═════ Material supplied ═════

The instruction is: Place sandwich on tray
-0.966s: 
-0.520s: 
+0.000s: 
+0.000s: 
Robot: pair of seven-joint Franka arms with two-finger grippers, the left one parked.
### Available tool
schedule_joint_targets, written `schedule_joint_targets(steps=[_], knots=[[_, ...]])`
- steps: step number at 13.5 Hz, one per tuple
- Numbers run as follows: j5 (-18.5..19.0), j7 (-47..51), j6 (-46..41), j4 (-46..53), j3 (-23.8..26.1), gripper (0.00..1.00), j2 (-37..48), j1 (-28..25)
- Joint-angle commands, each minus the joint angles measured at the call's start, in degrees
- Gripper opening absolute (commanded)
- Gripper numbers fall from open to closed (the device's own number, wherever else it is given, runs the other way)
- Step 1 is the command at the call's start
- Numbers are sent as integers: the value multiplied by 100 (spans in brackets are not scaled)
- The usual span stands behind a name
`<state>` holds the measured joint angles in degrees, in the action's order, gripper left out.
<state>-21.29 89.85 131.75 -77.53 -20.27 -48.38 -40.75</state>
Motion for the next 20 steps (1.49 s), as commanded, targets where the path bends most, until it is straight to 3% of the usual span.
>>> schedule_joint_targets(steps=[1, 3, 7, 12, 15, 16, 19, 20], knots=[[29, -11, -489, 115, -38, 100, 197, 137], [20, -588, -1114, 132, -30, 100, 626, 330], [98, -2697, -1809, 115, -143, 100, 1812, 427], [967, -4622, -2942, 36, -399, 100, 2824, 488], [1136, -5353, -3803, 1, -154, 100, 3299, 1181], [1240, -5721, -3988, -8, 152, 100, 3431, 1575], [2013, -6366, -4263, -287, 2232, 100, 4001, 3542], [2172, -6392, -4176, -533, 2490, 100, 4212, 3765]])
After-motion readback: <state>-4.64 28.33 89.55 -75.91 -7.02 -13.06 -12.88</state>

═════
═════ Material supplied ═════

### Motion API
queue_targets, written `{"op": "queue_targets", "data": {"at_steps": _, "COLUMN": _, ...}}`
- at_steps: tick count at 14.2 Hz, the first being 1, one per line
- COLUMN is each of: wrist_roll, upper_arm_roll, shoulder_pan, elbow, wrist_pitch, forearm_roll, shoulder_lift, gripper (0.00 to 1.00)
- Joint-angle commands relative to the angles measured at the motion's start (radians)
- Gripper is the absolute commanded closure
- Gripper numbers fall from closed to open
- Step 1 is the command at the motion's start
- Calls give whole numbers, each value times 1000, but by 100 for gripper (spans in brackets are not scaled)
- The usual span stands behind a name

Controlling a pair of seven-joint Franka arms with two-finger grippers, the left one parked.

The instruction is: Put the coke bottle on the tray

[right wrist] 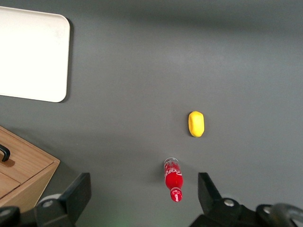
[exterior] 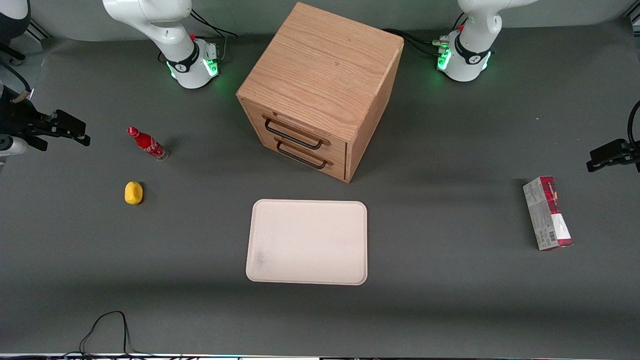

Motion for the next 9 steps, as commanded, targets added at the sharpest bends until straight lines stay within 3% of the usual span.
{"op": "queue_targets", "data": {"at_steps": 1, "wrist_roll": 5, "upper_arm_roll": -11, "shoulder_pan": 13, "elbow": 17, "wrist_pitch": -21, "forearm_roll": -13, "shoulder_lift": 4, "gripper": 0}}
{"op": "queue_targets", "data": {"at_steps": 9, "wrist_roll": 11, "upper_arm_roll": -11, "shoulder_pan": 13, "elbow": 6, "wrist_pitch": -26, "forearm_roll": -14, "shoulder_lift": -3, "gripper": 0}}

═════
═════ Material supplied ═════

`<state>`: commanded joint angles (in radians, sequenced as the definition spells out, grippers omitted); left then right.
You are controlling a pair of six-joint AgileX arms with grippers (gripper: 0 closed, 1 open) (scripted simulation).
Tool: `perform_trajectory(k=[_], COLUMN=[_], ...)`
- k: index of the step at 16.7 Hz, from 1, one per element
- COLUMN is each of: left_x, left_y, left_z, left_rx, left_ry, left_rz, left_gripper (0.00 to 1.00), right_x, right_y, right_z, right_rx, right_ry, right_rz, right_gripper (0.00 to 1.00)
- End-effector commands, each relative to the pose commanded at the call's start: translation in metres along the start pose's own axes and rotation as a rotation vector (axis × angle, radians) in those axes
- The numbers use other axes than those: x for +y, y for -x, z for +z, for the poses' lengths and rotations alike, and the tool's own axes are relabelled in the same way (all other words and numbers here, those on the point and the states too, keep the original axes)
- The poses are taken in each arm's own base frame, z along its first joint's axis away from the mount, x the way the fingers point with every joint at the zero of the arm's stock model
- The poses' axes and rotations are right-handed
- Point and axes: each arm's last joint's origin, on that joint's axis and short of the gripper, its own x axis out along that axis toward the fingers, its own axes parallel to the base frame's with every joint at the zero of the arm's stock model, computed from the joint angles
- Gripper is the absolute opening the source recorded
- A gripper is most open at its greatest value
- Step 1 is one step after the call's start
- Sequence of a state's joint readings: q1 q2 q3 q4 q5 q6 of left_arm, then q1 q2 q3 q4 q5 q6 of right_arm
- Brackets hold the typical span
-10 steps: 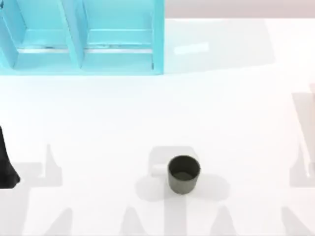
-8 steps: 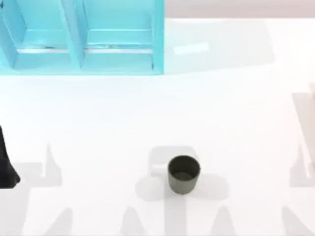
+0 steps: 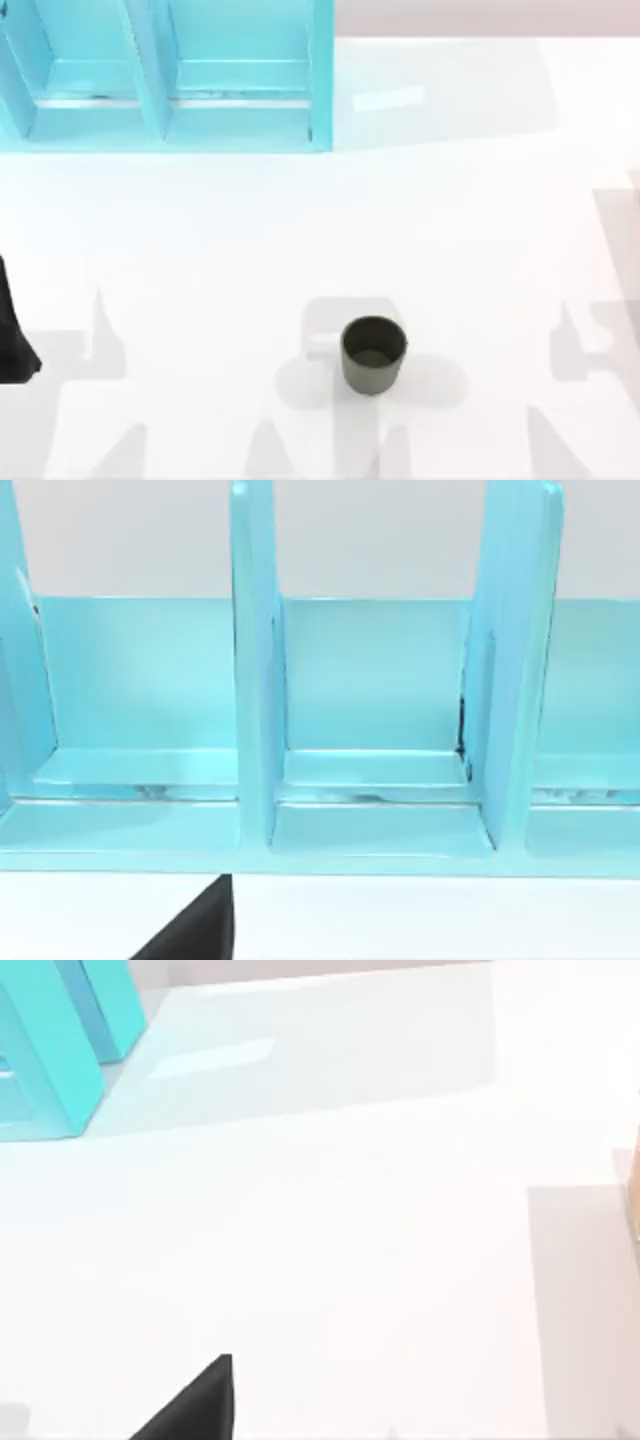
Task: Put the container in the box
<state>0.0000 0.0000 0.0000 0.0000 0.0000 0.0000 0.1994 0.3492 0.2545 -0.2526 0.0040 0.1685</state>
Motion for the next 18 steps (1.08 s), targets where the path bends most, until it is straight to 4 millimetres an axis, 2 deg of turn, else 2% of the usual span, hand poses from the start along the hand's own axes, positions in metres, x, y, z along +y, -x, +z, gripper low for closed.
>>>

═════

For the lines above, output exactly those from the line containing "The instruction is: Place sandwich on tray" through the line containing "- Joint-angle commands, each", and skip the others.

- **Task output**
The instruction is: Place sandwich on tray
-0.966s: 
-0.520s: 
+0.000s: 
+0.000s: 
Robot: pair of seven-joint Franka arms with two-finger grippers, the left one parked.
### Available tool
schedule_joint_targets, written `schedule_joint_targets(steps=[_], knots=[[_, ...]])`
- steps: step number at 13.5 Hz, one per tuple
- Numbers run as follows: j5 (-18.5..19.0), j7 (-47..51), j6 (-46..41), j4 (-46..53), j3 (-23.8..26.1), gripper (0.00..1.00), j2 (-37..48), j1 (-28..25)
- Joint-angle commands, each minus the joint angles measured at the call's start, in degrees

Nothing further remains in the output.